Le 18 au matin, en passant devant le quartier général
de l’Empereur, je m’arrêtai une heure avec lui, il
me reçut avec une affection et une tendresse toute
particulières, il assembla les principaux généraux,
et une fois le plan de bataille arrêté, chacun
se rendit à son poste.
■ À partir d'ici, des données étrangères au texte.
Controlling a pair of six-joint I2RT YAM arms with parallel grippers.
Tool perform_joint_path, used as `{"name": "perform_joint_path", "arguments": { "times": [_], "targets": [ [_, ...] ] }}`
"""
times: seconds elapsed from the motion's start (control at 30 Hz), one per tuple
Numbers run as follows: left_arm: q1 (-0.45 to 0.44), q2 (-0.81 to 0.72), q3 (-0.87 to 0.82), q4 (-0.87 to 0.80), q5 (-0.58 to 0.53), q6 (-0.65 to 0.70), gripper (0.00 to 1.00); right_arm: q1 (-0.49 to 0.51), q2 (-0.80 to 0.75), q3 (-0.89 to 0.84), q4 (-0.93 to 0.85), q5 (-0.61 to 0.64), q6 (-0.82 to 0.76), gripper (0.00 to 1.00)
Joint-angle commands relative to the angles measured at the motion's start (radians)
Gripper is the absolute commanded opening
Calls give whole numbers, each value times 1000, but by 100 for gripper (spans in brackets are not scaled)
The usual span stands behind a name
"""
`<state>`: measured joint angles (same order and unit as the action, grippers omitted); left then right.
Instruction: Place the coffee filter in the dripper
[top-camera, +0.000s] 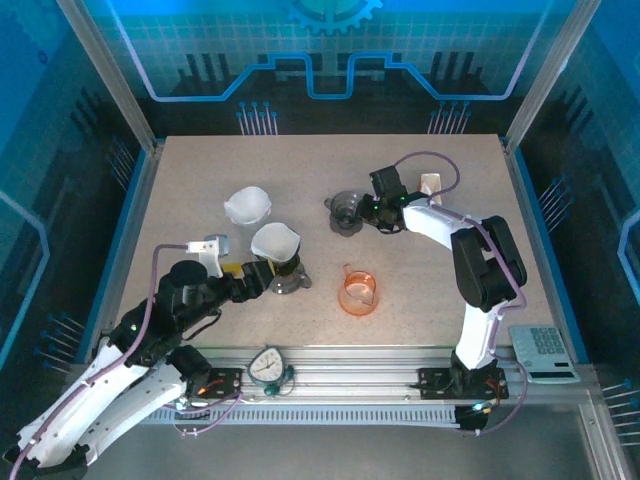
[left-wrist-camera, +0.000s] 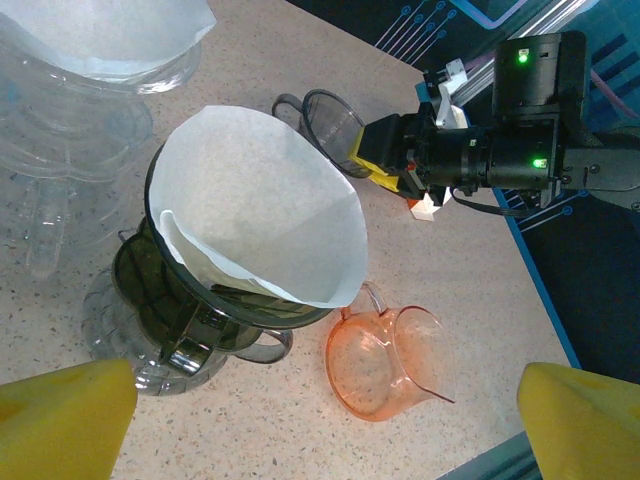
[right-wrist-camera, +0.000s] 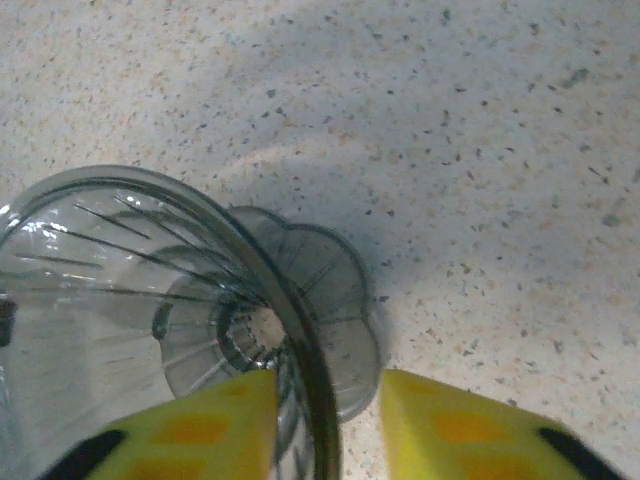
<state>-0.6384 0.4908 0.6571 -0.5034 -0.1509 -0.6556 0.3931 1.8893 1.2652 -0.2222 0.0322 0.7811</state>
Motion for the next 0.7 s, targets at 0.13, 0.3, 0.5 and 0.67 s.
{"name": "perform_joint_path", "arguments": {
  "times": [0.13,0.3,0.5,0.67],
  "targets": [
    [9,9,-7,19,-22,2,99,-11,-64,-33,19,-36,-21,2],
    [8,15,2,8,-18,4,99,-15,-207,-107,-22,-41,-86,0],
    [8,14,7,-2,-15,4,99,-19,-458,-224,-120,-60,-152,0],
    [8,15,7,0,-14,2,99,-17,-672,-300,-241,-94,-174,0]
  ]
}}
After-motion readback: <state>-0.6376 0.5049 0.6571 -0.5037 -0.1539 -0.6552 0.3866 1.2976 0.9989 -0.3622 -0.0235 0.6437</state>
A midi toute l’armée
était en ligne ; j’étais à l’extrême
gauche, devant un bois occupé par les Anglais : nous
avions soixante-dix mille hommes et deux cent quatre-vingts
pièces de canon ; l’ennemi en avait quatre-vingt
seize mille ; le maréchal Grouchy, avec trente-six
mille hommes, observait l’armée prussienne sur notre
extrême droite, mais n’était pas en communication
avec nous.
A midi un quart, je reçus l’ordre de commencer l’attaque
; je marchai sur le bois que j’occupai à moitié
après une vive résistance, tuant et perdant
beaucoup de monde ; à deux heures j’étais
entièrement maître du bois, et la bataille
était engagée sur toute la ligne : mais l’ennemi
qui sentit toute l’importance de ce point, accourut avec
une réserve et me l’enleva. Je m’y portai avec toute
ma division, et à trois heures, après le plus
sanglant combat, je le repris de nouveau, et depuis je le
gardai jusqu’à la fin de la bataille. L’ennemi laissa
dans ce bois six mille morts, et moi deux mille avec un
de mes généraux et presque tous mes officiers
supérieurs ; de plus, les blessés et les pertes
que j’avais faites à la bataille du 16 me réduisirent
à deux bataillons. Je reçus l’ordre de l’Empereur
de me rendre auprès de lui : il me reçut encore
mieux que la veille, et me dit : “Il est impossible
de se mieux battre ; actuellement qu’il ne vous reste plus
que deux bataillons, demeurez pour vous porter partout où
il y aura du danger.” L’affaire allait à merveille
; il était trois heures, nous avions déjà
gagné beaucoup de terrain sur l’ennemi, qui en était
à sa dernière position ; (...)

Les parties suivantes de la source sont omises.